WHAT IS REQUIRED:
Repeat the records exactly. Every line must match.

Stored items from a collection:

- - -

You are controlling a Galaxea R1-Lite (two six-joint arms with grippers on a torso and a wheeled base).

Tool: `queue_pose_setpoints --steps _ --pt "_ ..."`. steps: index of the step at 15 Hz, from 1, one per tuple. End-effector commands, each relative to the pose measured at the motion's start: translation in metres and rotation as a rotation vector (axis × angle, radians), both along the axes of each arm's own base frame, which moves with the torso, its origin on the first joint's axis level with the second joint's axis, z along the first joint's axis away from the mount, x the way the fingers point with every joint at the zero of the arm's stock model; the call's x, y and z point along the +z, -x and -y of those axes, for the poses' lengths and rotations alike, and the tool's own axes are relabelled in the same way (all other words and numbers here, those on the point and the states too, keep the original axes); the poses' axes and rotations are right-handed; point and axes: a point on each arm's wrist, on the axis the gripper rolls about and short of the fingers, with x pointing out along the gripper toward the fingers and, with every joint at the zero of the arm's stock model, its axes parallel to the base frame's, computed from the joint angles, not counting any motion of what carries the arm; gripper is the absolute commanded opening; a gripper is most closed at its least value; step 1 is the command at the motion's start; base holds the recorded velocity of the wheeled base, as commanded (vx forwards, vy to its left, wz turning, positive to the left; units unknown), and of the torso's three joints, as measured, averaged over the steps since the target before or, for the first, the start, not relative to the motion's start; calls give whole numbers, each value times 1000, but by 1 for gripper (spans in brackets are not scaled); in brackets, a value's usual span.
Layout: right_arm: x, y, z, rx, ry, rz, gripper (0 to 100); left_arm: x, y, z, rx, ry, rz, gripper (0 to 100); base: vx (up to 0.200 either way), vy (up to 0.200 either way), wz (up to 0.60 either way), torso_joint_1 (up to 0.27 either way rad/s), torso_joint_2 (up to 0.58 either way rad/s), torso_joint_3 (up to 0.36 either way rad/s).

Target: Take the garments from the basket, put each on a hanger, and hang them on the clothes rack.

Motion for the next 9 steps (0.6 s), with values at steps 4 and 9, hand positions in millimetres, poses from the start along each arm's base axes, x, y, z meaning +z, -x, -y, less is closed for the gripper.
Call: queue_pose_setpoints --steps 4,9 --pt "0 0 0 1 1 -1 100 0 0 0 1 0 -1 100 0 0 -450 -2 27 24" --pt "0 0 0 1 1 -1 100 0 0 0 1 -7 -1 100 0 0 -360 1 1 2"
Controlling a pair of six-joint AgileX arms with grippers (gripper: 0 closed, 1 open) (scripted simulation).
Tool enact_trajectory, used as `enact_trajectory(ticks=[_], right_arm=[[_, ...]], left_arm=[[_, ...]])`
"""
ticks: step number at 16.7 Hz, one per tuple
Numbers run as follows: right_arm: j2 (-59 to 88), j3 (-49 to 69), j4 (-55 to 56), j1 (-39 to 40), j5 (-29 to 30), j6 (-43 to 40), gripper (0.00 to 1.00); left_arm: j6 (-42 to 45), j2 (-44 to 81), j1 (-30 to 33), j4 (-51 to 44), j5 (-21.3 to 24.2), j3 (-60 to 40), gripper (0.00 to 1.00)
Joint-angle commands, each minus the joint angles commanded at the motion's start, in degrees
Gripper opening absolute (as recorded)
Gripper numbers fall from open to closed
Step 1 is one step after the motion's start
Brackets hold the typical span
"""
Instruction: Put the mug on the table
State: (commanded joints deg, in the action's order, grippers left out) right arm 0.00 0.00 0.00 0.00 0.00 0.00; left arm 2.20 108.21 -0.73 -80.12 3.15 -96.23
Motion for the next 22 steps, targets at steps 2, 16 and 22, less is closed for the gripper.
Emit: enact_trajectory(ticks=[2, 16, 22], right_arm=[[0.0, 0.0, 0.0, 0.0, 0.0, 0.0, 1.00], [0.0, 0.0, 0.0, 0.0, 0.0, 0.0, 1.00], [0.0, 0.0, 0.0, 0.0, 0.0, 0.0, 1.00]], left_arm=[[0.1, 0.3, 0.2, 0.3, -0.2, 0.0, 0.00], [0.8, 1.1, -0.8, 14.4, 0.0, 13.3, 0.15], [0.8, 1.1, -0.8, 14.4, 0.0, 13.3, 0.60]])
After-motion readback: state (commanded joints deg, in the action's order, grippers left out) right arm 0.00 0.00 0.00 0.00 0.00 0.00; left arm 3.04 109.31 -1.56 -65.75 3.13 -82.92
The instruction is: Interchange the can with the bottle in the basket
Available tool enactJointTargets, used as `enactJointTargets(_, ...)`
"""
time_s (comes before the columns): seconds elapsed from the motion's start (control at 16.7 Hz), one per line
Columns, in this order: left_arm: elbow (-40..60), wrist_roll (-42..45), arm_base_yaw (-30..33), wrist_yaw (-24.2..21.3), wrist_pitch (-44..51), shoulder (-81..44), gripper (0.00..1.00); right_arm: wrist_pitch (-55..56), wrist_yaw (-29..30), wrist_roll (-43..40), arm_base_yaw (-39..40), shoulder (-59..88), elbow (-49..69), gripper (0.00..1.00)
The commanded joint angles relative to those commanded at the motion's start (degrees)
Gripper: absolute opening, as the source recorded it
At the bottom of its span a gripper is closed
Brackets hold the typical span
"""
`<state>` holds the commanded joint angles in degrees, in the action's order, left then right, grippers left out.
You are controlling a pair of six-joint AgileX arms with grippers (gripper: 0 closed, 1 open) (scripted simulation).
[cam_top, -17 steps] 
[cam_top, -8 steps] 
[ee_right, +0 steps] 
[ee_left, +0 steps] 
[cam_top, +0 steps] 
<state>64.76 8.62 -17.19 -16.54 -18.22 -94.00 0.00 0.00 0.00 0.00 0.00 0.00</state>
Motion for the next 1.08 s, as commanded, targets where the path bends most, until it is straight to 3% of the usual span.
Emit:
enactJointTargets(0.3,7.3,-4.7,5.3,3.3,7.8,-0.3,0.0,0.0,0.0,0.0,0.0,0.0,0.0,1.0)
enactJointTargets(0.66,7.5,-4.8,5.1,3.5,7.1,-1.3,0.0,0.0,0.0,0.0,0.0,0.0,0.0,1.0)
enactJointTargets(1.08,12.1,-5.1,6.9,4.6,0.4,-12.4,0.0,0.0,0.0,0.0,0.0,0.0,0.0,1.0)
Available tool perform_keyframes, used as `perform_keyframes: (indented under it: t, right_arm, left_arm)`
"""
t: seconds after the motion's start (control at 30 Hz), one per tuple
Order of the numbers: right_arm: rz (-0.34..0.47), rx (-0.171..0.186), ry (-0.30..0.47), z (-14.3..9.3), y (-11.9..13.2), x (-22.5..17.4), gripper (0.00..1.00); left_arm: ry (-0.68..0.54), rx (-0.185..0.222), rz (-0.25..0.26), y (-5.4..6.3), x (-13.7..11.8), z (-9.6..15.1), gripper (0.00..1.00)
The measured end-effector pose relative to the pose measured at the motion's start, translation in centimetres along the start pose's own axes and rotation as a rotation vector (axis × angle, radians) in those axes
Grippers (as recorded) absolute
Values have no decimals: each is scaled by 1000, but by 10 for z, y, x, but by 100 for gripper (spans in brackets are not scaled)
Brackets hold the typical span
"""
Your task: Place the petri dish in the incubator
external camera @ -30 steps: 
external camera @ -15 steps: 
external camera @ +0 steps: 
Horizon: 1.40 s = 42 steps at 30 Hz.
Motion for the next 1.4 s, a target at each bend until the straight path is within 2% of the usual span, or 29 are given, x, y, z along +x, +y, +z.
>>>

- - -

EXPECTED ANSWER:
You are controlling a Galaxea R1-Lite (two six-joint arms with grippers on a torso and a wheeled base).

Tool: `queue_pose_setpoints --steps _ --pt "_ ..."`. steps: index of the step at 15 Hz, from 1, one per tuple. End-effector commands, each relative to the pose measured at the motion's start: translation in metres and rotation as a rotation vector (axis × angle, radians), both along the axes of each arm's own base frame, which moves with the torso, its origin on the first joint's axis level with the second joint's axis, z along the first joint's axis away from the mount, x the way the fingers point with every joint at the zero of the arm's stock model; the call's x, y and z point along the +z, -x and -y of those axes, for the poses' lengths and rotations alike, and the tool's own axes are relabelled in the same way (all other words and numbers here, those on the point and the states too, keep the original axes); the poses' axes and rotations are right-handed; point and axes: a point on each arm's wrist, on the axis the gripper rolls about and short of the fingers, with x pointing out along the gripper toward the fingers and, with every joint at the zero of the arm's stock model, its axes parallel to the base frame's, computed from the joint angles, not counting any motion of what carries the arm; gripper is the absolute commanded opening; a gripper is most closed at its least value; step 1 is the command at the motion's start; base holds the recorded velocity of the wheeled base, as commanded (vx forwards, vy to its left, wz turning, positive to the left; units unknown), and of the torso's three joints, as measured, averaged over the steps since the target before or, for the first, the start, not relative to the motion's start; calls give whole numbers, each value times 1000, but by 1 for gripper (spans in brackets are not scaled); in brackets, a value's usual span.
Layout: right_arm: x, y, z, rx, ry, rz, gripper (0 to 100); left_arm: x, y, z, rx, ry, rz, gripper (0 to 100); base: vx (up to 0.200 either way), vy (up to 0.200 either way), wz (up to 0.60 either way), torso_joint_1 (up to 0.27 either way rad/s), torso_joint_2 (up to 0.58 either way rad/s), torso_joint_3 (up to 0.36 either way rad/s).

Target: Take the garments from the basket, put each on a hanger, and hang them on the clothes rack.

Motion for the next 9 steps (0.6 s), with values at steps 4 and 9, hand positions in millimetres, poses from the start along each arm's base axes, x, y, z meaning +z, -x, -y, less is closed for the gripper.
Call: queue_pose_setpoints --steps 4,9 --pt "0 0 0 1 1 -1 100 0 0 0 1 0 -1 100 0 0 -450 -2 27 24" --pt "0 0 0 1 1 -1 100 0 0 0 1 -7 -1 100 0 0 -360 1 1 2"
Controlling a pair of six-joint AgileX arms with grippers (gripper: 0 closed, 1 open) (scripted simulation).
Tool enact_trajectory, used as `enact_trajectory(ticks=[_], right_arm=[[_, ...]], left_arm=[[_, ...]])`
"""
ticks: step number at 16.7 Hz, one per tuple
Numbers run as follows: right_arm: j2 (-59 to 88), j3 (-49 to 69), j4 (-55 to 56), j1 (-39 to 40), j5 (-29 to 30), j6 (-43 to 40), gripper (0.00 to 1.00); left_arm: j6 (-42 to 45), j2 (-44 to 81), j1 (-30 to 33), j4 (-51 to 44), j5 (-21.3 to 24.2), j3 (-60 to 40), gripper (0.00 to 1.00)
Joint-angle commands, each minus the joint angles commanded at the motion's start, in degrees
Gripper opening absolute (as recorded)
Gripper numbers fall from open to closed
Step 1 is one step after the motion's start
Brackets hold the typical span
"""
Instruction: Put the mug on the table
State: (commanded joints deg, in the action's order, grippers left out) right arm 0.00 0.00 0.00 0.00 0.00 0.00; left arm 2.20 108.21 -0.73 -80.12 3.15 -96.23
Motion for the next 22 steps, targets at steps 2, 16 and 22, less is closed for the gripper.
Emit: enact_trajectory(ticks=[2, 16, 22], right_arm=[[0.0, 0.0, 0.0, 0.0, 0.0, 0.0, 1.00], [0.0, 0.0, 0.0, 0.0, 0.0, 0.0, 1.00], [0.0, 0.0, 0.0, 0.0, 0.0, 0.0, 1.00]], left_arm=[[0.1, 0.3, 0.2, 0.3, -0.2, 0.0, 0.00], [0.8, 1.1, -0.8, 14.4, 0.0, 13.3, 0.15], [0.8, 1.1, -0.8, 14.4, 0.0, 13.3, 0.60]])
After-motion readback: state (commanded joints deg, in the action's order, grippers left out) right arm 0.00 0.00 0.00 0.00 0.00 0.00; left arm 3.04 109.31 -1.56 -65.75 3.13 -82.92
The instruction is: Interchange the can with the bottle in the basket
Available tool enactJointTargets, used as `enactJointTargets(_, ...)`
"""
time_s (comes before the columns): seconds elapsed from the motion's start (control at 16.7 Hz), one per line
Columns, in this order: left_arm: elbow (-40..60), wrist_roll (-42..45), arm_base_yaw (-30..33), wrist_yaw (-24.2..21.3), wrist_pitch (-44..51), shoulder (-81..44), gripper (0.00..1.00); right_arm: wrist_pitch (-55..56), wrist_yaw (-29..30), wrist_roll (-43..40), arm_base_yaw (-39..40), shoulder (-59..88), elbow (-49..69), gripper (0.00..1.00)
The commanded joint angles relative to those commanded at the motion's start (degrees)
Gripper: absolute opening, as the source recorded it
At the bottom of its span a gripper is closed
Brackets hold the typical span
"""
`<state>` holds the commanded joint angles in degrees, in the action's order, left then right, grippers left out.
You are controlling a pair of six-joint AgileX arms with grippers (gripper: 0 closed, 1 open) (scripted simulation).
[cam_top, -17 steps] 
[cam_top, -8 steps] 
[ee_right, +0 steps] 
[ee_left, +0 steps] 
[cam_top, +0 steps] 
<state>64.76 8.62 -17.19 -16.54 -18.22 -94.00 0.00 0.00 0.00 0.00 0.00 0.00</state>
Motion for the next 1.08 s, as commanded, targets where the path bends most, until it is straight to 3% of the usual span.
Emit:
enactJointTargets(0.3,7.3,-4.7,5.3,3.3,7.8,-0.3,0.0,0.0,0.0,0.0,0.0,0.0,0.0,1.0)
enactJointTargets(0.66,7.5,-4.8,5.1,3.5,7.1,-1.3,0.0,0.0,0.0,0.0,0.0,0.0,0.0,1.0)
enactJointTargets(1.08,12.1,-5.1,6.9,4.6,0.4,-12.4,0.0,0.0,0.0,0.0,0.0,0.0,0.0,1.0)
Available tool perform_keyframes, used as `perform_keyframes: (indented under it: t, right_arm, left_arm)`
"""
t: seconds after the motion's start (control at 30 Hz), one per tuple
Order of the numbers: right_arm: rz (-0.34..0.47), rx (-0.171..0.186), ry (-0.30..0.47), z (-14.3..9.3), y (-11.9..13.2), x (-22.5..17.4), gripper (0.00..1.00); left_arm: ry (-0.68..0.54), rx (-0.185..0.222), rz (-0.25..0.26), y (-5.4..6.3), x (-13.7..11.8), z (-9.6..15.1), gripper (0.00..1.00)
The measured end-effector pose relative to the pose measured at the motion's start, translation in centimetres along the start pose's own axes and rotation as a rotation vector (axis × angle, radians) in those axes
Grippers (as recorded) absolute
Values have no decimals: each is scaled by 1000, but by 10 for z, y, x, but by 100 for gripper (spans in brackets are not scaled)
Brackets hold the typical span
"""
Your task: Place the petri dish in the incubator
external camera @ -30 steps: 
external camera @ -15 steps: 
external camera @ +0 steps: 
Horizon: 1.40 s = 42 steps at 30 Hz.
Motion for the next 1.4 s, a target at each bend until the straight path is within 2% of the usual span, or 29 are given, x, y, z along +x, +y, +z.
>>>

This exercise is now complete.